- **TASK GOAL**
Could every line below be transcribed exactly, with the pictures dropped?

===== AVAILABLE RECORDS =====

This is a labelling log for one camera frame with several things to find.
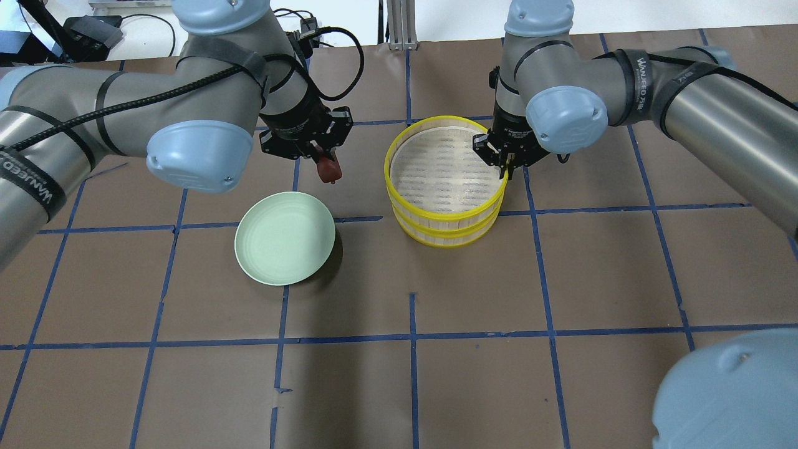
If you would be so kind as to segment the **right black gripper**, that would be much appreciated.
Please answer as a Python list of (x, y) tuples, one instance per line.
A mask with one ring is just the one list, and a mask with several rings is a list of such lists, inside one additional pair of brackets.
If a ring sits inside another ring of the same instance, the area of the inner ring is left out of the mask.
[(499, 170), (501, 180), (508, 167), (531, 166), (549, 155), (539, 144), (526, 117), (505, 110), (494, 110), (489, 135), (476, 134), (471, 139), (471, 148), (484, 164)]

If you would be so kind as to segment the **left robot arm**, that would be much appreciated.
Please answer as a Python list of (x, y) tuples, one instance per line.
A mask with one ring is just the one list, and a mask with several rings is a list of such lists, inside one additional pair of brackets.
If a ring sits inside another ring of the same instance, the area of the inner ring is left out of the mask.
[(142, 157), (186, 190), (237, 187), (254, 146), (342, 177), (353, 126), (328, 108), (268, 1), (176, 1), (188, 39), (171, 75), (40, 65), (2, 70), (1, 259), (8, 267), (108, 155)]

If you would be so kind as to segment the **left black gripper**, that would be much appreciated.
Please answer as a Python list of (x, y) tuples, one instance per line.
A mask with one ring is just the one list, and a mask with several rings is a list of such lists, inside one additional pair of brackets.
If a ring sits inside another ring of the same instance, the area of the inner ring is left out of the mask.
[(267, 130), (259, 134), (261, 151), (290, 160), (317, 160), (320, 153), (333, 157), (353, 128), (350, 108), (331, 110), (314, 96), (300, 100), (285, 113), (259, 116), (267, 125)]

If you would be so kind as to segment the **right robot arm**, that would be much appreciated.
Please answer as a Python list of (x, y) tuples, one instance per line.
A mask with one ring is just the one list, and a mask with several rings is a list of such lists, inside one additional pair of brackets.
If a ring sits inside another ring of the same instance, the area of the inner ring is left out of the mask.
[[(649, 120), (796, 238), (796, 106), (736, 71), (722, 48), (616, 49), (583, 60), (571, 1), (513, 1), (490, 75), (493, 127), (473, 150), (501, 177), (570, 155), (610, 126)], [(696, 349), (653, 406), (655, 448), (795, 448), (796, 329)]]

=====

- **SOLUTION TO THE EXERCISE**
This is a labelling log for one camera frame with several things to find.
If you would be so kind as to segment the **right black gripper**, that would be much appreciated.
Please answer as a Python list of (x, y) tuples, one instance per line.
A mask with one ring is just the one list, and a mask with several rings is a list of such lists, inside one additional pair of brackets.
If a ring sits inside another ring of the same instance, the area of the inner ring is left out of the mask.
[(499, 170), (501, 180), (508, 167), (531, 166), (549, 155), (539, 144), (526, 117), (505, 110), (494, 110), (489, 135), (476, 134), (471, 139), (471, 148), (484, 164)]

If you would be so kind as to segment the **left robot arm**, that would be much appreciated.
Please answer as a Python list of (x, y) tuples, one instance per line.
A mask with one ring is just the one list, and a mask with several rings is a list of such lists, inside one additional pair of brackets.
If a ring sits inside another ring of the same instance, the area of the inner ring is left out of the mask.
[(142, 157), (186, 190), (237, 187), (254, 146), (342, 177), (353, 126), (328, 108), (268, 1), (176, 1), (188, 39), (171, 75), (40, 65), (2, 70), (1, 259), (8, 267), (108, 155)]

If you would be so kind as to segment the **left black gripper**, that would be much appreciated.
Please answer as a Python list of (x, y) tuples, one instance per line.
A mask with one ring is just the one list, and a mask with several rings is a list of such lists, inside one additional pair of brackets.
If a ring sits inside another ring of the same instance, the area of the inner ring is left out of the mask.
[(267, 130), (259, 134), (261, 151), (290, 160), (317, 160), (320, 153), (333, 157), (353, 128), (350, 108), (331, 110), (314, 96), (300, 100), (285, 113), (259, 116), (267, 125)]

If you would be so kind as to segment the **right robot arm**, that would be much appreciated.
Please answer as a Python list of (x, y) tuples, one instance per line.
A mask with one ring is just the one list, and a mask with several rings is a list of such lists, inside one additional pair of brackets.
If a ring sits inside another ring of the same instance, the area of the inner ring is left out of the mask.
[[(649, 120), (796, 238), (796, 106), (736, 71), (722, 48), (616, 49), (583, 60), (571, 1), (513, 1), (490, 75), (493, 127), (473, 150), (501, 177), (570, 155), (610, 126)], [(696, 349), (653, 406), (655, 448), (795, 448), (796, 329)]]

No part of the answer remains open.